ABOUT THIS EXERCISE ▸
For the material that follows, return exactly the lines from the one with "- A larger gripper" through the one with "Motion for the", both ends included.

MATERIAL PROVIDED ▸
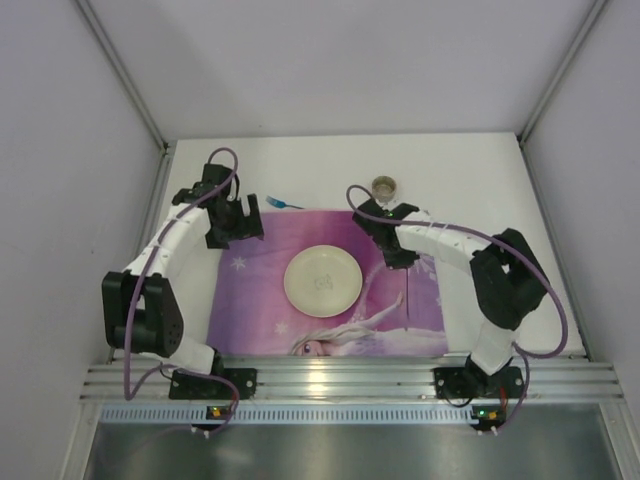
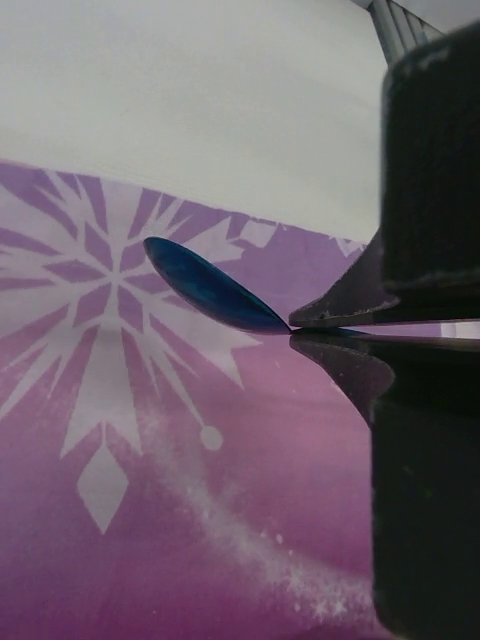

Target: Set the dinner table for one person

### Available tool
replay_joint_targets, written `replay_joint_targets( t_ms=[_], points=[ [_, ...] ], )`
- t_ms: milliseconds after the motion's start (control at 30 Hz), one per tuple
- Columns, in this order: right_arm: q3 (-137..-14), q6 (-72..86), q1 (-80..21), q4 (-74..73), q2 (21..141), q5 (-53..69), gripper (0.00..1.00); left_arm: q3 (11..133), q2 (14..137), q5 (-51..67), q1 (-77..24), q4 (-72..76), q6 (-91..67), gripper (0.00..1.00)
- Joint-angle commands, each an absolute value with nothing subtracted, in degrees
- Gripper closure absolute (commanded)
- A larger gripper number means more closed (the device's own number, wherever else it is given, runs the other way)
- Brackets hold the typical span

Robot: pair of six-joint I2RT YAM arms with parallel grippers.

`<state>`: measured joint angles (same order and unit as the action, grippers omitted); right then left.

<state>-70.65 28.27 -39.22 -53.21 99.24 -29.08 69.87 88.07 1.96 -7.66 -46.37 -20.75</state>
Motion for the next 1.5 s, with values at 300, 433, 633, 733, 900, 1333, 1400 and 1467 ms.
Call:
replay_joint_targets(
  t_ms=[300, 433, 633, 733, 900, 1333, 1400, 1467],
  points=[
    [-76.2, 32.43, -44.3, -51.41, 106.53, -25.14, 0.49, 64.34, 77.7, 0.97, -7.82, -47.28, -18.9, 0.01],
    [-81.89, 30.51, -44.47, -54.22, 102.5, -26.71, 0.3, 64.68, 77.52, 1.23, -7.82, -47.63, -18.63, 0.01],
    [-90.51, 21.81, -39.91, -52.04, 100.19, -25.93, 0.26, 66.0, 77.87, 1.23, -7.82, -47.81, -18.54, 0.01],
    [-95.25, 21.62, -33.24, -50.89, 103.0, -21.72, 0.26, 67.23, 78.57, 1.06, -7.82, -48.42, -18.63, 0.01],
    [-104.48, 23.55, -22.7, -49.04, 112.57, -10.38, 0.27, 68.64, 78.49, 0.53, -7.82, -49.74, -18.46, 0.01],
    [-131.12, 23.29, -18.81, -50.1, 138.42, -6.76, 0.34, 72.5, 82.09, -4.74, -7.82, -52.29, -20.21, 0.01],
    [-131.22, 23.2, -18.2, -50.1, 140.27, -8.43, 0.35, 74.26, 83.05, -5.79, -7.82, -52.73, -19.95, 0.01],
    [-130.87, 23.2, -17.84, -50.1, 141.06, -8.88, 0.37, 75.93, 84.37, -6.76, -7.82, -53.35, -19.86, 0.01]
  ],
)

RESPONSE TO THE TASK ▸
- A larger gripper number means more closed (the device's own number, wherever else it is given, runs the other way)
- Brackets hold the typical span

Robot: pair of six-joint I2RT YAM arms with parallel grippers.

`<state>`: measured joint angles (same order and unit as the action, grippers omitted); right then left.

<state>-70.65 28.27 -39.22 -53.21 99.24 -29.08 69.87 88.07 1.96 -7.66 -46.37 -20.75</state>
Motion for the next 1.5 s, with values at 300, 433, 633, 733, 900, 1333, 1400 and 1467 ms.

That completes the exercise.